Exercise brief :: Copy the records below in full, changing no character.
--- START ---
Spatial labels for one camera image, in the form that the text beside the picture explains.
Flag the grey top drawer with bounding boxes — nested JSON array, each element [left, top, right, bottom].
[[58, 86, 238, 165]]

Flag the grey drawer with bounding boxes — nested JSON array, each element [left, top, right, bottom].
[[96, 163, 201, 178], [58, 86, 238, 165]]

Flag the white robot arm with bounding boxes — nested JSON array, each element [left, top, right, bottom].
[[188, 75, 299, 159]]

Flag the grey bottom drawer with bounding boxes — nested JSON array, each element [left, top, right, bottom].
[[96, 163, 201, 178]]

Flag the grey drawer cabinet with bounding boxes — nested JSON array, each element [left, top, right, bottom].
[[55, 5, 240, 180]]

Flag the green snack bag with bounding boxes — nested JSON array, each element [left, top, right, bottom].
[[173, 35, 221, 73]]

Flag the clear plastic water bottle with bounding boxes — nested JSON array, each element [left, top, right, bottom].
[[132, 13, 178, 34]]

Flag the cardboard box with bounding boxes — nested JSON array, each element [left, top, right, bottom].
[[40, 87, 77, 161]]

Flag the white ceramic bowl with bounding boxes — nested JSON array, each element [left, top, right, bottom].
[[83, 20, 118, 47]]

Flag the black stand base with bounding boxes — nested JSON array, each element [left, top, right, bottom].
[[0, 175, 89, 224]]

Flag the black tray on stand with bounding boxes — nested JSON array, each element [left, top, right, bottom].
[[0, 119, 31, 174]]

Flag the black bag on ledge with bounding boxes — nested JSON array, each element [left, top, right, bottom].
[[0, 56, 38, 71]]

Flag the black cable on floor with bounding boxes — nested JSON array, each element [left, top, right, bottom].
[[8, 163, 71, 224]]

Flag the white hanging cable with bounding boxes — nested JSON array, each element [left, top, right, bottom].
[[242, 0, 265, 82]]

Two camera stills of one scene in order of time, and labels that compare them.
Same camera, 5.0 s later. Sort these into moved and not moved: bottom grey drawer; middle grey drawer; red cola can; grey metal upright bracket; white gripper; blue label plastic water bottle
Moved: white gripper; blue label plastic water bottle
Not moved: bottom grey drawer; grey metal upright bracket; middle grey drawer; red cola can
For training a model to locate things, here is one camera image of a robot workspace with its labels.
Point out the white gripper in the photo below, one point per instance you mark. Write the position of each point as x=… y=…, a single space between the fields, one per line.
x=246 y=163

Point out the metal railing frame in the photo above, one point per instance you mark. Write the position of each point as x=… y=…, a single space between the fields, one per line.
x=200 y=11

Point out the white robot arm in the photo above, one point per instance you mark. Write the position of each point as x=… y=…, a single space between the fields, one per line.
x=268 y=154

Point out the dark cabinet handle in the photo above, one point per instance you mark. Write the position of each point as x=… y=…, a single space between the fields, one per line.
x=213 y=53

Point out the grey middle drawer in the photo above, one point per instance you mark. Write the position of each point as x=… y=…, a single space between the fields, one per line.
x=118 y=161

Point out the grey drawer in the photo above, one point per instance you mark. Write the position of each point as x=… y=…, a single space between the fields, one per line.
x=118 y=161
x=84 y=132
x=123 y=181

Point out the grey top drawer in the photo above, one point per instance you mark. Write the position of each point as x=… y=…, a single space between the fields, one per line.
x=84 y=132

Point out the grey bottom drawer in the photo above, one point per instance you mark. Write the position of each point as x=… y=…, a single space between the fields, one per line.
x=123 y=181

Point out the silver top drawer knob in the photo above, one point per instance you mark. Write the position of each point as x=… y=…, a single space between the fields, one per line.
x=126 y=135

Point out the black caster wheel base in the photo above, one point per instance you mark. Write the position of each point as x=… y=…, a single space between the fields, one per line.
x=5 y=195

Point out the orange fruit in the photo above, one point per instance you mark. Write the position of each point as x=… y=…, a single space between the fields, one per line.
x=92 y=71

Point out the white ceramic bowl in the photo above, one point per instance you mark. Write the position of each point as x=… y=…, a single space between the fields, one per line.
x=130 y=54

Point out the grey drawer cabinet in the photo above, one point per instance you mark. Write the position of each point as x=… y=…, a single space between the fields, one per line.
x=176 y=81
--- END ---
Written solution ::
Spatial labels for one camera image, in the form that the text beside the picture explains.
Flag the grey top drawer with bounding boxes — nested JSON array, each element [left, top, right, bottom].
[[58, 86, 238, 165]]

Flag the grey drawer with bounding boxes — nested JSON array, each element [left, top, right, bottom].
[[96, 163, 201, 178], [58, 86, 238, 165]]

Flag the white robot arm with bounding boxes — nested JSON array, each element [left, top, right, bottom].
[[188, 75, 299, 159]]

Flag the grey bottom drawer with bounding boxes — nested JSON array, each element [left, top, right, bottom].
[[96, 163, 201, 178]]

Flag the grey drawer cabinet with bounding boxes — nested JSON array, each element [left, top, right, bottom].
[[55, 5, 240, 180]]

Flag the green snack bag with bounding boxes — nested JSON array, each element [left, top, right, bottom].
[[173, 35, 221, 73]]

Flag the clear plastic water bottle with bounding boxes — nested JSON array, each element [left, top, right, bottom].
[[132, 13, 178, 34]]

Flag the cardboard box with bounding boxes — nested JSON array, each element [left, top, right, bottom].
[[40, 87, 77, 161]]

Flag the white ceramic bowl with bounding boxes — nested JSON array, each element [left, top, right, bottom].
[[83, 20, 118, 47]]

Flag the black stand base with bounding boxes — nested JSON array, each element [left, top, right, bottom].
[[0, 175, 89, 224]]

Flag the black tray on stand with bounding boxes — nested JSON array, each element [left, top, right, bottom].
[[0, 119, 31, 174]]

Flag the black bag on ledge with bounding boxes — nested JSON array, each element [left, top, right, bottom].
[[0, 56, 38, 71]]

Flag the black cable on floor with bounding boxes — nested JSON array, each element [left, top, right, bottom].
[[8, 163, 71, 224]]

Flag the white hanging cable with bounding boxes — nested JSON array, each element [left, top, right, bottom].
[[242, 0, 265, 82]]

Two camera stills of one scene in order of time, and labels that compare them.
Same camera, 5.0 s later. Sort these into moved and not moved: bottom grey drawer; middle grey drawer; red cola can; grey metal upright bracket; white gripper; blue label plastic water bottle
Moved: white gripper; blue label plastic water bottle
Not moved: bottom grey drawer; grey metal upright bracket; middle grey drawer; red cola can
For training a model to locate things, here is one camera image of a robot workspace with its labels.
Point out the white gripper in the photo below, one point per instance you mark. Write the position of each point as x=… y=…, a single space between the fields, one per line.
x=246 y=163

Point out the metal railing frame in the photo above, one point per instance you mark. Write the position of each point as x=… y=…, a single space between the fields, one per line.
x=200 y=11

Point out the white robot arm in the photo above, one point per instance you mark. Write the position of each point as x=… y=…, a single space between the fields, one per line.
x=268 y=154

Point out the dark cabinet handle in the photo above, one point per instance you mark. Write the position of each point as x=… y=…, a single space between the fields, one per line.
x=213 y=53

Point out the grey middle drawer in the photo above, one point per instance you mark. Write the position of each point as x=… y=…, a single space between the fields, one per line.
x=118 y=161

Point out the grey drawer in the photo above, one point per instance you mark. Write the position of each point as x=… y=…, a single space between the fields, one per line.
x=118 y=161
x=84 y=132
x=123 y=181

Point out the grey top drawer in the photo above, one point per instance you mark. Write the position of each point as x=… y=…, a single space between the fields, one per line.
x=84 y=132

Point out the grey bottom drawer in the photo above, one point per instance you mark. Write the position of each point as x=… y=…, a single space between the fields, one per line.
x=123 y=181

Point out the silver top drawer knob in the photo above, one point per instance you mark. Write the position of each point as x=… y=…, a single space between the fields, one per line.
x=126 y=135

Point out the black caster wheel base in the photo above, one point per instance you mark. Write the position of each point as x=… y=…, a single space between the fields, one per line.
x=5 y=195

Point out the orange fruit in the photo above, one point per instance you mark. Write the position of each point as x=… y=…, a single space between the fields, one per line.
x=92 y=71

Point out the white ceramic bowl in the photo above, one point per instance you mark. Write the position of each point as x=… y=…, a single space between the fields, one per line.
x=130 y=54

Point out the grey drawer cabinet in the photo above, one point per instance you mark. Write the position of each point as x=… y=…, a single space between the fields, one per line.
x=176 y=81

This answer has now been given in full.